There are two guys left who can still ruin the OHL's Clash of the Titans.
Since the league's trade deadline in January, the 57-win Windsor Spitfires and loaded-up London Knights have been heading on a Western Conference final collision course.
But first things first.
The Spits must sink Mike Vellucci's Plymouth Whalers and the Knights have to slice through Todd Watson's Saginaw Spirit in the second round starting tomorrow.
Not long ago, Vellucci and Watson stood 10 feet apart on the same Plymouth bench. In 2007 when the Whale was mighty, the pair patrolled the OHL's most penalized team to the league title and a berth in the Memorial Cup at Vancouver.
Those Whalers came in waves. They were big, experienced and mean, taking their best shots and daring teams to beat them on the power play.
Not even London -- with Sam Gagner, Pat Kane and Sergei Kostitsyn -- could do it.
"It would be nice to have guys like (Columbus tough guy) Jared Boll and (Dallas rising star) James Neal on the forecheck again," Spirit GM and head coach Todd Watson said. "Here, we're trying to play the game the same way. Aggressive. Get after the puck. If a player wants to work hard, I have all the time in the world for them and if they don't ..."
Well, they won't be in Saginaw for the long term.
But "long term" is exactly what Spirit owner Dick Garber and team president Craig Goslin were looking for as they watched Watson with the Whalers and his solid Compuware roots.
They already had the flash. Goslin won two OHL executive-of-the-year awards for his marketing skills. He married the club to TV's Stephen Colbert Report and the Spirit earned nightly mentions as the comedian's favourite sports team.

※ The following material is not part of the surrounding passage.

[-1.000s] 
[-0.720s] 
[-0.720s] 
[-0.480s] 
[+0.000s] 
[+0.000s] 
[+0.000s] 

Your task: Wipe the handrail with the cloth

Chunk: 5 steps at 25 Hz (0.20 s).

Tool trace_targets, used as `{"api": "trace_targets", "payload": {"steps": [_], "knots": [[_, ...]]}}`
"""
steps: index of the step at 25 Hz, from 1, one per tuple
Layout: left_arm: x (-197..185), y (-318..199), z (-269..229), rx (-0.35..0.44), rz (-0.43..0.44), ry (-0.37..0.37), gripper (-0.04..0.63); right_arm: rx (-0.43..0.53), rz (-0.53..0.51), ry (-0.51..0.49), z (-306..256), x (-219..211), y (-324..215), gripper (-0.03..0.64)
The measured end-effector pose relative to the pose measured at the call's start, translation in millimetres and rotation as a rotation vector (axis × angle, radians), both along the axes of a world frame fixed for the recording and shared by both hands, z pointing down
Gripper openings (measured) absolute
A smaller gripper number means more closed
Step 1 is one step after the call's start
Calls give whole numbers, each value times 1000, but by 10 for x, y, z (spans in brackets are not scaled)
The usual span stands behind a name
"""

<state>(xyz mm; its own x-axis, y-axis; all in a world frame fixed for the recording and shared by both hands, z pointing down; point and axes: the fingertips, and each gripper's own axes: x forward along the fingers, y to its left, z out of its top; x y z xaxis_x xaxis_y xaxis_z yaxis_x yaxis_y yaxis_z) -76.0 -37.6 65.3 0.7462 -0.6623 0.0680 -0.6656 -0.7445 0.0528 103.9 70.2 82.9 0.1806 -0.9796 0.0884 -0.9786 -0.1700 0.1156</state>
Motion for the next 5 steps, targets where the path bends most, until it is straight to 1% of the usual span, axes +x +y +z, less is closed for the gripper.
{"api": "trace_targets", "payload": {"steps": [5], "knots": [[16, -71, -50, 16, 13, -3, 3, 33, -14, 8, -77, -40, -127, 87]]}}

"We've talked to the show producer and they couldn't do anything this year because they were so wrapped up in the U.S. election," Goslin said, "but that relationship is still there. Steagle (their Colbert-based eagle mascot) is still there and we have another one in the works.
"People who didn't know what the OHL was got to see that. It got us world-wide attention and that was good for the league."

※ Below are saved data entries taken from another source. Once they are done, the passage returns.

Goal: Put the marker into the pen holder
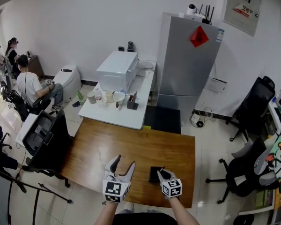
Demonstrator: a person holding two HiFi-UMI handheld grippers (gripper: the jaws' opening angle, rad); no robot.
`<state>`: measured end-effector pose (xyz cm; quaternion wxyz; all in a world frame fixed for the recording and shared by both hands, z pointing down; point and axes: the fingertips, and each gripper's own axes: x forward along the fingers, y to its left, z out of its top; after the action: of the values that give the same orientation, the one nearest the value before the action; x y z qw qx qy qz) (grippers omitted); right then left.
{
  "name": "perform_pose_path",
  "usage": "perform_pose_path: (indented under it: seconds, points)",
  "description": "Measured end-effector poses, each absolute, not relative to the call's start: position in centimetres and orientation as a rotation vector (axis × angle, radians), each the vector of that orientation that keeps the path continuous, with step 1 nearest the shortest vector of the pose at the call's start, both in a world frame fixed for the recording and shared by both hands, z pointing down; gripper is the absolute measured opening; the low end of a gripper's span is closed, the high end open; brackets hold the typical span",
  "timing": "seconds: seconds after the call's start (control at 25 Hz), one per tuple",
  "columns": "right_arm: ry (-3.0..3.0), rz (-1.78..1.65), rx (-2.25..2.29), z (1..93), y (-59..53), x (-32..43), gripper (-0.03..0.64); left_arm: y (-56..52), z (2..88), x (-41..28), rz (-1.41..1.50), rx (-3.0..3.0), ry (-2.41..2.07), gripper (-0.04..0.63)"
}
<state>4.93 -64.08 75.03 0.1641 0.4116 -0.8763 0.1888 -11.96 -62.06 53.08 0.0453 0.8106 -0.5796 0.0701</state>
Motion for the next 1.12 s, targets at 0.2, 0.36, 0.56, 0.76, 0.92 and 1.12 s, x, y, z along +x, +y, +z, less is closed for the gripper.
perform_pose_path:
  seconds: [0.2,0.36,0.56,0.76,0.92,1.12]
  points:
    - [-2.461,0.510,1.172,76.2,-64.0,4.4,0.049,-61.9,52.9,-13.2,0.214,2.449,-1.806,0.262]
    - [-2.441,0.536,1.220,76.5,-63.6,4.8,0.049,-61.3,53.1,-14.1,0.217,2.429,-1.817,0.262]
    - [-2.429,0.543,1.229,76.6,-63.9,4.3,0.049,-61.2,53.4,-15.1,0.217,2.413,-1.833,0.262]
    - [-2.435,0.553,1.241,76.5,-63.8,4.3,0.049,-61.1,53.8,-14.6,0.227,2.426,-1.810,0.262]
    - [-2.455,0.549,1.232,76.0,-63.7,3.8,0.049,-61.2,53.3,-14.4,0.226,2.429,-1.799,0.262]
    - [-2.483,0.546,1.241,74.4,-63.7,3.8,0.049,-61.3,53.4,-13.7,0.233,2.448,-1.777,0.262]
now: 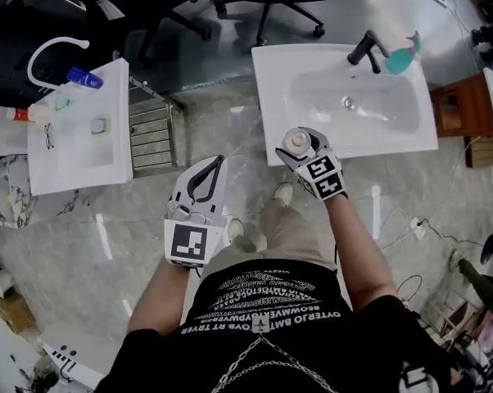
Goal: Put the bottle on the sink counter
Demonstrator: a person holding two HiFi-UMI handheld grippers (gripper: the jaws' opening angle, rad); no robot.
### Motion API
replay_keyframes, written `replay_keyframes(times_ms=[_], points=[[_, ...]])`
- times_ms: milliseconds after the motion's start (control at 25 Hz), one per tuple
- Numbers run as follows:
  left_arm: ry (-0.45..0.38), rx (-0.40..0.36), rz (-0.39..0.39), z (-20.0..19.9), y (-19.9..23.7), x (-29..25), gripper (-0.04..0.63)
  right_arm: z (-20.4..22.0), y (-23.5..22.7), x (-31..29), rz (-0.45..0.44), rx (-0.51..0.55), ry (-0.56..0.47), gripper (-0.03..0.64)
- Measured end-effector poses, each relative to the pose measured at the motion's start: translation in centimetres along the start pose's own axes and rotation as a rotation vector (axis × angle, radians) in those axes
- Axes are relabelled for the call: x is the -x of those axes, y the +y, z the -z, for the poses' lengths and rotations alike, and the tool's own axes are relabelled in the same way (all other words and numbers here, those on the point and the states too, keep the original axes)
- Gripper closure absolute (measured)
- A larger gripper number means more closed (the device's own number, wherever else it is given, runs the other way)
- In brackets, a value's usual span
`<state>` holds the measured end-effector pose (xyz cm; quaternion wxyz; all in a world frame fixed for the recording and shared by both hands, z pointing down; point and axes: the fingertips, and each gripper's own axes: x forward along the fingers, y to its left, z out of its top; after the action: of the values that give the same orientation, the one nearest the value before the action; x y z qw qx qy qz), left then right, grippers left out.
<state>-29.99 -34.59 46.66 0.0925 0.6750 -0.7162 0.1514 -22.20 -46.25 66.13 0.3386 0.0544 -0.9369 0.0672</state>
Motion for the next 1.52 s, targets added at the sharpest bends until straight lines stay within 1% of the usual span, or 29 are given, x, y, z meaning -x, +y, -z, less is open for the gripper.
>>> replay_keyframes(times_ms=[120, 200, 400, 560, 840, 1080, 1280, 1520], points=[[0.001, -0.003, 0.0, 0.3, 0.1, -0.3, 0.589, 1.6, -0.8, -1.8, 0.01, -0.007, 0.022, 0.285], [0.007, 0.008, -0.008, 0.8, 0.3, 0.0, 0.591, 2.6, -0.7, -2.8, 0.008, -0.011, 0.036, 0.285], [0.056, 0.035, -0.02, 2.9, 1.0, 0.3, 0.591, 4.4, -0.7, -4.6, 0.008, -0.009, 0.077, 0.285], [0.07, 0.044, -0.025, 3.5, 0.9, 0.6, 0.591, 5.5, -0.6, -5.2, 0.007, -0.014, 0.095, 0.285], [0.09, 0.041, -0.031, 3.8, 0.7, 1.2, 0.59, 5.5, -0.7, -5.7, 0.027, -0.012, 0.048, 0.285], [0.085, 0.035, -0.02, 3.2, 0.0, 1.8, 0.589, 5.9, -0.5, -5.7, 0.071, 0.03, 0.015, 0.283], [0.065, 0.014, -0.014, 2.3, -0.1, 2.2, 0.591, 5.8, -0.5, -5.2, 0.053, -0.016, -0.008, 0.266], [0.043, 0.007, -0.008, 1.4, -0.1, 3.4, 0.591, 5.5, -0.8, -1.8, 0.054, -0.056, -0.048, 0.253]])
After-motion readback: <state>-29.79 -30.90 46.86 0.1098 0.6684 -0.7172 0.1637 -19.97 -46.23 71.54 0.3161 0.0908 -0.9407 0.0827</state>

But the club still needed some stability.
After the move from North Bay in 2002, the Spirit ground through four coaches in six years, the GM title traded hands like a hot potato and the team won a grand total of two playoff games.
Two years under Watson, they've finally captured a playoff series.
But originally, the coach wasn't all that primed about leaving Plymouth.
"After the Memorial Cup, Mike (Vellucci) told me about the future plans of the organization and my place in it and I liked what I was hearing," he said. "I'm married with four young kids in school so it's a big thing to move. But after meeting Dick Garber and Craig Goslin, they're such great people and have so much excitement for the team. I wanted to go to work for them and try to help improve this club."
He left and Vellucci stepped down as coach while retaining the GM role. This season, the Whalers limped out of the gate under Greg Stefan, Vellucci replaced him and the team surged into a playoff spot.
"I was with Plymouth and (owner) Compuware for a long time and I loved being the go-between there," Watson said. "As a coach, I'm emotional and I'm not an in-between kind of guy. I'm going to say what I believe in and start and end there."
So far, the Spirit brass has bought in.
"You look at the Brian Kilreas of our league and the Hunters in London and what they've done in Windsor," Goslin said. "You have to find the right people and I think we have that kind of guy in Todd Watson. We don't pretend to know everything but we like the way our future is set up.
"We're watching and learning and trying to get better."
And interfere, if possible, with that dream Windsor-London matchup.